Oh, premetto, non è mia intenzione fare il “predicozzo” su come eravamo noi e come sono attualmente i giovani: credo che il rischio di cadere nella retorica sarebbe molto alto!

No, voglio limitarmi ad una serena constatazione di questa realtà che mi capita di osservare strada facendo, sui mezzi pubblici, nel quotidiano vivere e nei vari luoghi dove i ragazzi si ritrovano. Avete mai fatto caso al loro modo di stare assieme? Al loro modo di comunicare?

La sensazione che emerge prioritariamente è che tra loro ci sia più una somma di persone, una accanto all’altra, ma rigorosamente a sé stanti, che non un assieme rappresentante un “insieme” di amici. 

La solitudine dei Giovani, mi spiego meglio. 

Questi gruppi di ragazzi vivono lo stare tra loro governati da quel meraviglioso ed utilissimo dispositivo che è il “cellulare”.

Non è una battuta e non vuole essere un modo ironico per stigmatizzare questo oggetto frutto dell’evoluzione tecnologica e diventato qualcosa di indispensabile non solo per telefonare (forse una delle sue funzioni usate relativamente, se si confronta con quanti miliardi di WhatsApp vengono inviati quotidianamente nel mondo) ma sempre più per effettuare pagamenti, inviare mail, gestire un conto corrente, comunicare con la Pubblica Amministrazione e essere presente sui vari social: da Facebook a TikTok, ecc.
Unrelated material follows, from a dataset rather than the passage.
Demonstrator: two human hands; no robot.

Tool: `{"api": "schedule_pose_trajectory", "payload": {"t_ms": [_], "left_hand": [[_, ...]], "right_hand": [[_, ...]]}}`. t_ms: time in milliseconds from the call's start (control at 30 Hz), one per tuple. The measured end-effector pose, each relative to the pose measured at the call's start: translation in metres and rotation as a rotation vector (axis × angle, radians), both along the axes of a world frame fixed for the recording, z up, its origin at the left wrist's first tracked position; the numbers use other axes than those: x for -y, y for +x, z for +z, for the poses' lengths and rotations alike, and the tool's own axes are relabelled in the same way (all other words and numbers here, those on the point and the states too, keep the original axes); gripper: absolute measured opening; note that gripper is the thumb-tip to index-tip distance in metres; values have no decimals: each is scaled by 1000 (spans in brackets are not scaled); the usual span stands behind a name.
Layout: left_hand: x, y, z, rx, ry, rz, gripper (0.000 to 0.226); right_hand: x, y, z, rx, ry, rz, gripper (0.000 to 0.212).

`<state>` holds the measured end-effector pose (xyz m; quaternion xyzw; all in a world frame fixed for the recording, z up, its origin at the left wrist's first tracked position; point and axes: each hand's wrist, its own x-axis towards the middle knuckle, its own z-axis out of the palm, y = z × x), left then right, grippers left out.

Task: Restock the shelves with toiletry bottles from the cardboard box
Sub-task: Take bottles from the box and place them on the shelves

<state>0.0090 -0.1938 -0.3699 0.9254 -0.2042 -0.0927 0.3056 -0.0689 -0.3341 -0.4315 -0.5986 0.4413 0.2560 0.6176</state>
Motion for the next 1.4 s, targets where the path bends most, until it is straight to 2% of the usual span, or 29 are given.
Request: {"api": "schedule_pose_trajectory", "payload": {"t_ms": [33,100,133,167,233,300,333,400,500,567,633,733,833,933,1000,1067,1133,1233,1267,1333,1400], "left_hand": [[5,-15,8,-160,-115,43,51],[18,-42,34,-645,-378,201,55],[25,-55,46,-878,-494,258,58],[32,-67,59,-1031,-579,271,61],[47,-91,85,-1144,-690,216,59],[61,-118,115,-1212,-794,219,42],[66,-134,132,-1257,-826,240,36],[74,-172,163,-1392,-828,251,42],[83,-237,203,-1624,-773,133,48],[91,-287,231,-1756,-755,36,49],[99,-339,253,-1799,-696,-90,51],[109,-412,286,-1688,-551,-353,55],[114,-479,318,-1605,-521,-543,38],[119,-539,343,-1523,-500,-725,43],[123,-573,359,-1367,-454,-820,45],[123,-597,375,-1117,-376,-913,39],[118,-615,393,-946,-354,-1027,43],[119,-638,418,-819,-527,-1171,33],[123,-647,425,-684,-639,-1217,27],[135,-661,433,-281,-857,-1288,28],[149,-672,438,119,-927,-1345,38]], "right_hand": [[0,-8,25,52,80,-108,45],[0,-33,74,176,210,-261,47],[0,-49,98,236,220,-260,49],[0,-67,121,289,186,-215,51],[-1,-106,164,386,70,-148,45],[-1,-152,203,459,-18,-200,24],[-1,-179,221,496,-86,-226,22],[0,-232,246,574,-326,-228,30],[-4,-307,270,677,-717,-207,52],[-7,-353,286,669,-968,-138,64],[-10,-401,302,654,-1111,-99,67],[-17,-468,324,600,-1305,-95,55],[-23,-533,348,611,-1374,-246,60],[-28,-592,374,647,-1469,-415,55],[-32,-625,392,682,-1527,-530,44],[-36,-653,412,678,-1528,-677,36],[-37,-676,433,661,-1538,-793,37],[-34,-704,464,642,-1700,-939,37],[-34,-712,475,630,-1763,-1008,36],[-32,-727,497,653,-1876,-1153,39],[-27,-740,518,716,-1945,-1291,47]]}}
E allora cosa c’è di male? 

Nulla, se non che, in un mondo sempre più digitalizzato, sia diventato normale parlare “da soli” camminando per strada (una volta ci avrebbero presi per matti…) ed eseguire tutte quelle operazioni a cui accennavo prima, quindi nulla di strano, per carità, ma forse non ci si rende conto come queste abitudini stiano avendo il sopravvento su una reale socialità tra noi, tra persone in carne e ossa: l’uso eccessivo di questo dispositivo ci sottrae ore al nostro tempo libero, senza che nemmeno ce ne accorgiamo, lasciandoci sempre meno spazio per parlare di persona con l’amico che abbiamo, non in America, ma ad un metro da noi.

La solitudine dei Giovani sottrae tempo reale

Che tristezza vedere due giovani fidanzatini, ma anche più grandicelli, che ad un tavolo in pizzeria, ad una cenetta romantica, non dialogano più di tanto tra loro essendo così impegnati a rispondere ai messaggi sullo smartphone!
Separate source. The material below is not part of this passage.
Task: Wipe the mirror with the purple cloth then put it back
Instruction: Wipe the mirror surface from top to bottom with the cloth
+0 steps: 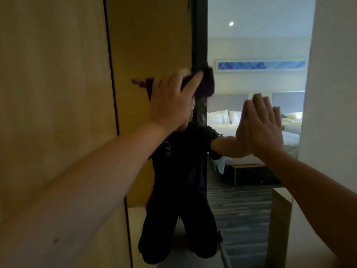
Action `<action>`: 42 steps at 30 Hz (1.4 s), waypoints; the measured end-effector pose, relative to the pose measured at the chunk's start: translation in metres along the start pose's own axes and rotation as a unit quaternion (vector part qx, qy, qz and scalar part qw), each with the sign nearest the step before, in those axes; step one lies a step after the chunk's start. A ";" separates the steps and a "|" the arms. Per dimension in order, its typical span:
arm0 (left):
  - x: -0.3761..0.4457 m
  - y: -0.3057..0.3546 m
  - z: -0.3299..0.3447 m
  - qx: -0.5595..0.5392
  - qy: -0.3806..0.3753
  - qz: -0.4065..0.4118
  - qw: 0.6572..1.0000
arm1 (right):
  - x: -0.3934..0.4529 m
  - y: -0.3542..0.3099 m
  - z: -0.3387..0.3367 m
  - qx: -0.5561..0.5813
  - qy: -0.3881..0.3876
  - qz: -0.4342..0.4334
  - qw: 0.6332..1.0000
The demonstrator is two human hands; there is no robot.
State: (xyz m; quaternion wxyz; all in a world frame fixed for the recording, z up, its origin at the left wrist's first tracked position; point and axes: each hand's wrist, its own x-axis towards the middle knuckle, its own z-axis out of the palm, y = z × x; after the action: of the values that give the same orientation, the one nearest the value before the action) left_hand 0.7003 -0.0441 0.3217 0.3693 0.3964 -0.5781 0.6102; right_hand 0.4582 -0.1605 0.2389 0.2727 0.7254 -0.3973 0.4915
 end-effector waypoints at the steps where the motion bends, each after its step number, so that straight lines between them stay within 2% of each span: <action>1: 0.033 0.000 0.006 0.010 0.003 -0.008 1.000 | 0.000 0.002 0.004 0.007 0.009 -0.007 1.000; 3: 0.065 0.007 0.018 0.012 -0.025 -0.020 0.999 | -0.001 0.005 0.010 0.018 0.043 -0.014 0.999; 6: 0.038 0.029 0.038 0.025 -0.069 0.021 0.997 | -0.003 0.009 0.020 0.024 0.083 -0.024 0.996; 9: -0.034 0.057 0.045 -0.001 -0.079 0.061 0.995 | -0.003 0.008 0.022 0.028 0.112 -0.032 0.993; 13: -0.164 0.111 0.032 -0.029 -0.116 0.116 0.986 | -0.004 0.006 0.020 0.029 0.101 -0.032 0.994; 16: -0.238 0.140 0.026 -0.062 -0.158 0.122 0.978 | -0.005 0.003 0.023 0.019 0.111 -0.016 0.994; 22: -0.235 0.138 0.015 -0.084 -0.170 0.117 0.975 | -0.004 0.007 0.028 0.012 0.115 -0.019 0.993; 28: -0.231 0.140 0.012 -0.081 -0.196 0.105 0.972 | -0.008 0.015 0.013 0.028 0.018 -0.032 0.999; 31: -0.215 0.147 0.007 -0.106 -0.203 0.061 0.972 | -0.025 0.038 0.001 0.047 -0.002 -0.034 0.998; 35: -0.116 0.138 0.010 -0.099 -0.097 -0.031 0.990 | -0.042 0.074 -0.024 0.010 -0.025 -0.005 1.000; 39: 0.028 0.119 0.024 -0.022 -0.019 -0.014 0.999 | -0.041 0.089 -0.024 -0.026 -0.130 -0.034 0.991; 42: 0.107 0.108 0.040 0.040 -0.039 -0.011 0.998 | -0.042 0.100 -0.006 -0.028 -0.102 -0.044 0.993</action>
State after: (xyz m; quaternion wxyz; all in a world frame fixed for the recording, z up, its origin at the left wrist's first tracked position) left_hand 0.5600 -0.0914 0.3751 0.3368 0.4410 -0.5625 0.6129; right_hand 0.3625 -0.1958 0.2027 0.2726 0.7806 -0.4045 0.3908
E non penso di averli visti solo io… 

Ma abbiamo esordito con il “like”, cosa c’entra tutto questo discorso su esposto?

C’entra, c’entra… perché molti giovani che riscuotono questi attestati di “piacevolezza” di “amicizia” (vedi Facebook…) in realtà, sono sempre più soli, isolati e rinchiusi nelle proprie stanzette, rifiutandosi di uscire di casa per incontrarsi con la propria compagnia di amici.
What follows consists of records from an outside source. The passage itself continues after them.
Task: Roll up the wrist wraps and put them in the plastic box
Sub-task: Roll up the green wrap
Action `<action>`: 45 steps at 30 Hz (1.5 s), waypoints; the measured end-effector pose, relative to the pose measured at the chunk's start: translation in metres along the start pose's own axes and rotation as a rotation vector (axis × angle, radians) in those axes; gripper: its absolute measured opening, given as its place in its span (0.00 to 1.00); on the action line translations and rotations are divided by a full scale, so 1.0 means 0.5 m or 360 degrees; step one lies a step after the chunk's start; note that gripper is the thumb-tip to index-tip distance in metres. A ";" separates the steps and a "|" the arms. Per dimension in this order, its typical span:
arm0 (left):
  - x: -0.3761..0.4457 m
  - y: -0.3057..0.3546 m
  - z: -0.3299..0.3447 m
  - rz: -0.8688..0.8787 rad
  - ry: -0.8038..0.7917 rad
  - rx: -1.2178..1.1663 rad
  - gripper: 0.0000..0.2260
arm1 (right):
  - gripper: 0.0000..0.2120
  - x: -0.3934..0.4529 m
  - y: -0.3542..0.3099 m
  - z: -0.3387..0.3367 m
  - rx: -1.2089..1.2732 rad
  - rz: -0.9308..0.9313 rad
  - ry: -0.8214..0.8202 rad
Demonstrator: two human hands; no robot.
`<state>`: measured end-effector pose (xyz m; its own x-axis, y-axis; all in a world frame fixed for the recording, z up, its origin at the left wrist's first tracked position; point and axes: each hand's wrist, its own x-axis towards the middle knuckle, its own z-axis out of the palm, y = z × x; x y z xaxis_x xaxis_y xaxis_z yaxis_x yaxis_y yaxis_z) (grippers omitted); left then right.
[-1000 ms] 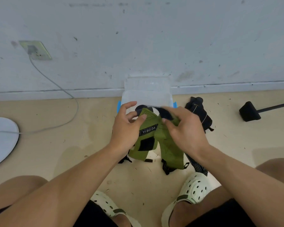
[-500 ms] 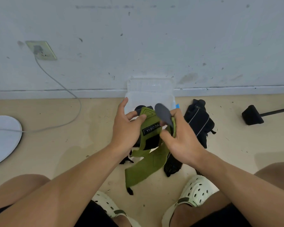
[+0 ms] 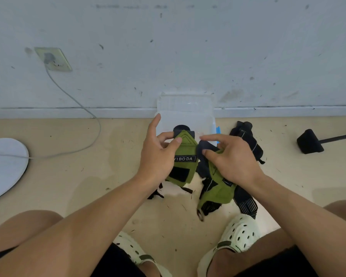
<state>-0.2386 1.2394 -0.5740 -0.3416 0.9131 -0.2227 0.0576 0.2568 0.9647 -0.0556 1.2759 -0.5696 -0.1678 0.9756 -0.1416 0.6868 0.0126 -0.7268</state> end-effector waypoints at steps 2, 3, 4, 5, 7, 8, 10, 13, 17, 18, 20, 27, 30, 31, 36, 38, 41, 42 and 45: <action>-0.002 -0.004 0.003 0.0010 0.0006 0.0035 0.33 | 0.14 -0.001 -0.005 -0.006 -0.0086 0.0004 -0.0064; -0.002 -0.008 0.004 0.0013 0.0016 0.0048 0.34 | 0.15 0.000 -0.006 -0.009 -0.0115 0.0017 -0.0093; -0.002 -0.009 0.004 0.0023 0.0019 0.0067 0.34 | 0.16 0.001 -0.009 -0.013 -0.0161 0.0024 -0.0116; 0.000 -0.012 0.005 0.0035 0.0018 0.0088 0.34 | 0.18 0.002 -0.011 -0.016 -0.0212 0.0032 -0.0138; -0.001 -0.015 0.007 0.0043 0.0009 0.0128 0.34 | 0.19 0.003 -0.016 -0.019 -0.0274 0.0042 -0.0172; -0.003 -0.017 0.008 0.0055 0.0012 0.0159 0.34 | 0.20 0.002 -0.018 -0.020 -0.0281 0.0044 -0.0187; -0.008 -0.017 0.008 0.0107 0.0058 0.0235 0.34 | 0.20 0.000 -0.020 -0.022 -0.0288 0.0046 -0.0196; 0.011 -0.013 -0.009 0.0134 0.0293 0.0257 0.27 | 0.19 0.006 -0.006 -0.031 -0.0318 0.0103 0.0016; 0.039 -0.004 -0.024 -0.0069 0.0363 -0.0007 0.26 | 0.13 0.012 0.007 -0.037 -0.0200 0.0051 0.0014; 0.035 -0.002 -0.019 -0.0097 0.0303 -0.0047 0.27 | 0.13 0.007 0.004 -0.032 -0.0146 0.0017 -0.0118; 0.022 -0.002 -0.007 -0.0083 0.0187 -0.0082 0.30 | 0.12 -0.005 -0.002 -0.013 0.0032 0.0028 -0.0391; 0.020 -0.016 -0.006 -0.0254 -0.0269 -0.0080 0.46 | 0.09 -0.010 -0.018 -0.010 0.0912 0.0201 -0.0118; 0.005 -0.023 0.000 -0.0223 -0.0455 0.0131 0.41 | 0.08 -0.002 -0.031 -0.029 0.1213 0.0325 -0.0057; 0.004 -0.026 0.001 -0.0191 -0.0402 0.0143 0.38 | 0.08 0.001 -0.030 -0.033 0.1193 0.0356 -0.0115; 0.027 -0.024 -0.011 -0.0155 -0.0020 -0.0093 0.25 | 0.15 0.000 -0.006 -0.030 0.0643 0.0450 -0.0573; 0.034 -0.024 -0.017 -0.0170 0.0005 -0.0177 0.24 | 0.14 -0.004 0.004 -0.011 0.0433 0.0421 -0.0675; 0.027 -0.024 -0.010 -0.0163 -0.0021 -0.0142 0.24 | 0.14 -0.011 0.010 0.010 0.0373 0.0333 -0.0657; 0.023 -0.022 -0.007 -0.0177 -0.0036 -0.0121 0.25 | 0.16 -0.012 0.006 0.010 0.0408 0.0294 -0.0572; 0.016 -0.021 -0.006 -0.0359 -0.0198 -0.0058 0.34 | 0.13 -0.011 -0.008 -0.002 0.0739 0.0245 -0.0286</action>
<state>-0.2446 1.2431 -0.5854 -0.2241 0.8665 -0.4460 -0.0416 0.4487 0.8927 -0.0565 1.2708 -0.5653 -0.2360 0.9050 -0.3539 0.3338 -0.2665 -0.9042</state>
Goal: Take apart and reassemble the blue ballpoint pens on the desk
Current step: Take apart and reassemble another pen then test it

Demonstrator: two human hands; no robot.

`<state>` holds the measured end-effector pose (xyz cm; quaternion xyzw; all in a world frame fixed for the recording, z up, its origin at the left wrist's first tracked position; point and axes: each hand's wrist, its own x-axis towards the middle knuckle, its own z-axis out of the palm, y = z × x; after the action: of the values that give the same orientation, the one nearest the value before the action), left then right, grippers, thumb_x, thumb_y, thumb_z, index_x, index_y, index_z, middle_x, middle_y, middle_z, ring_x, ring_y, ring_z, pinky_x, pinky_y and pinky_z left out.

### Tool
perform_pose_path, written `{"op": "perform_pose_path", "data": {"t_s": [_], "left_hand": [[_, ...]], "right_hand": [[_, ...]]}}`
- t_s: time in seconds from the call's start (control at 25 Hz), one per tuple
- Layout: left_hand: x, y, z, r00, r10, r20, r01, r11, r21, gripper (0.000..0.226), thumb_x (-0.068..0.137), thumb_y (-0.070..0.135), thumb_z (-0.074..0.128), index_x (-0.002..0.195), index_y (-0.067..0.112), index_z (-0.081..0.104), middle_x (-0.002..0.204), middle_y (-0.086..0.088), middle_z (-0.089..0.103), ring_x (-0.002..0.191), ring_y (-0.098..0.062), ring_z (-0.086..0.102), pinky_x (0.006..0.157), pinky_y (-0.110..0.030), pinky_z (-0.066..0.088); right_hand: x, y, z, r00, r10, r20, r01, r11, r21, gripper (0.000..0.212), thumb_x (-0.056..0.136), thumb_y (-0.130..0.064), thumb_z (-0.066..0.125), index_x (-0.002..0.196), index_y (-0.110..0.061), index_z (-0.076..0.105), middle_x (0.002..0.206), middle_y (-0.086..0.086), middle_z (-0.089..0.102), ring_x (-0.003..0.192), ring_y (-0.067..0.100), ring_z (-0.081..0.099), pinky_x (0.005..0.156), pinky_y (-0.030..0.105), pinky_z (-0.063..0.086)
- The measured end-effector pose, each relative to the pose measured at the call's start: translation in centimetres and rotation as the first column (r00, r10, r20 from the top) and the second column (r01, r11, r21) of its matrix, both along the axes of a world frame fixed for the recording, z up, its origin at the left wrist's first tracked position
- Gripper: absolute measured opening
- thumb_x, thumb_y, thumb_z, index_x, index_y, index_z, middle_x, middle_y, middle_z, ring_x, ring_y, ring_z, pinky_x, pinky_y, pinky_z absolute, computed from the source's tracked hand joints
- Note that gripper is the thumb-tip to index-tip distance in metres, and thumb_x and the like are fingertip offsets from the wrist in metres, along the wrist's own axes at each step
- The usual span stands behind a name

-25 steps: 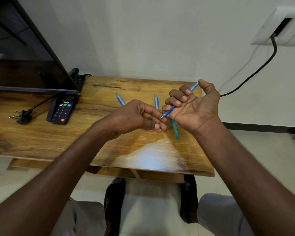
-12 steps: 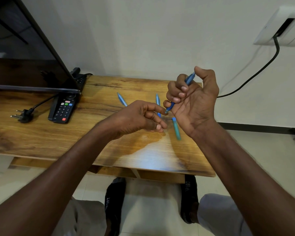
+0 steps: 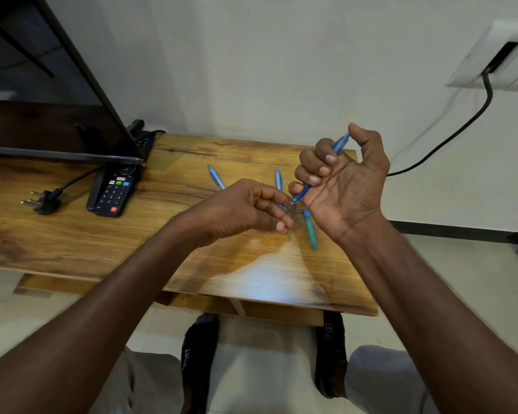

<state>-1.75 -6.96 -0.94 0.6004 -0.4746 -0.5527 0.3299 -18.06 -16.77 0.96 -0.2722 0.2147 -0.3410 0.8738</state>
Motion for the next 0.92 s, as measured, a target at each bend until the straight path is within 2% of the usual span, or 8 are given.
{"op": "perform_pose_path", "data": {"t_s": [0.16, 0.24, 0.36, 0.52, 0.76, 0.92], "left_hand": [[-0.2, 0.0, 0.1, 1.0, 0.01, 0.029, -0.01, 1.0, 0.001, 0.033, 0.09, -0.011, 0.072, 0.12, 0.003, 0.072, 0.109, -0.017, 0.08, 0.101, -0.026, 0.073, 0.1, -0.049, 0.056], [-0.2, 0.1, 0.2, 0.999, 0.008, 0.035, -0.008, 1.0, 0.005, 0.032, 0.09, -0.01, 0.072, 0.119, 0.003, 0.073, 0.109, -0.016, 0.08, 0.101, -0.027, 0.073, 0.102, -0.052, 0.055], [-0.1, 0.0, 0.3, 0.999, -0.006, 0.043, 0.006, 1.0, -0.001, 0.032, 0.09, -0.008, 0.073, 0.12, 0.004, 0.073, 0.108, -0.013, 0.081, 0.101, -0.025, 0.075, 0.101, -0.052, 0.056], [0.0, 0.0, 0.2, 0.999, -0.009, 0.05, 0.009, 1.0, 0.008, 0.034, 0.091, -0.007, 0.073, 0.123, 0.005, 0.072, 0.109, -0.012, 0.081, 0.1, -0.021, 0.076, 0.099, -0.047, 0.058], [0.1, 0.0, 0.1, 0.998, -0.014, 0.056, 0.014, 1.0, 0.0, 0.034, 0.092, -0.007, 0.072, 0.123, 0.006, 0.073, 0.109, -0.013, 0.081, 0.101, -0.023, 0.076, 0.099, -0.047, 0.058], [0.1, -0.1, 0.2, 0.998, -0.019, 0.058, 0.019, 1.0, -0.006, 0.035, 0.092, -0.006, 0.072, 0.124, 0.006, 0.073, 0.11, -0.013, 0.081, 0.101, -0.022, 0.076, 0.099, -0.046, 0.058]], "right_hand": [[0.0, 0.0, 0.0, 1.0, 0.02, 0.023, -0.021, 0.999, 0.026, 0.047, 0.096, -0.056, 0.041, 0.068, -0.019, 0.034, 0.068, -0.002, 0.02, 0.061, 0.017, 0.022, 0.064, 0.034, 0.028], [0.0, -0.1, -0.2, 0.999, 0.02, 0.043, -0.023, 0.997, 0.068, 0.049, 0.097, -0.059, 0.041, 0.069, -0.019, 0.036, 0.069, -0.002, 0.022, 0.062, 0.016, 0.023, 0.064, 0.034, 0.028], [0.0, -0.2, -0.4, 0.999, -0.012, 0.039, 0.009, 0.997, 0.08, 0.046, 0.096, -0.056, 0.038, 0.068, -0.02, 0.033, 0.067, -0.002, 0.021, 0.061, 0.016, 0.021, 0.064, 0.035, 0.026], [-0.1, -0.3, -0.5, 0.999, -0.03, 0.034, 0.027, 0.995, 0.092, 0.048, 0.097, -0.058, 0.04, 0.068, -0.02, 0.038, 0.065, -0.003, 0.026, 0.058, 0.017, 0.027, 0.064, 0.034, 0.029], [-0.2, -0.4, -1.3, 0.988, -0.067, 0.142, 0.016, 0.942, 0.334, 0.048, 0.097, -0.057, 0.04, 0.067, -0.02, 0.039, 0.069, -0.004, 0.026, 0.061, 0.016, 0.027, 0.067, 0.034, 0.029], [-0.3, -0.5, -1.4, 0.987, -0.089, 0.135, 0.036, 0.935, 0.352, 0.048, 0.097, -0.056, 0.039, 0.066, -0.02, 0.037, 0.068, -0.004, 0.026, 0.061, 0.016, 0.026, 0.068, 0.034, 0.028]]}}
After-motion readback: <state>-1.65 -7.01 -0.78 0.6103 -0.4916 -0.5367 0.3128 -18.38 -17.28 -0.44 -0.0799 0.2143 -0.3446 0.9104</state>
Un tempo, parlo di una cinquantina di anni fa, i genitori dovevano venire a prenderci all’oratorio, o al campetto di pallone per riportarci a casa, vuoi per fare i compiti, vuoi per cenare… E la punizione maggiore che potevamo ricevere era la drammatica sentenza: “Oggi non vai fuori a giocare!” lapidaria quanto pesante da dover subire.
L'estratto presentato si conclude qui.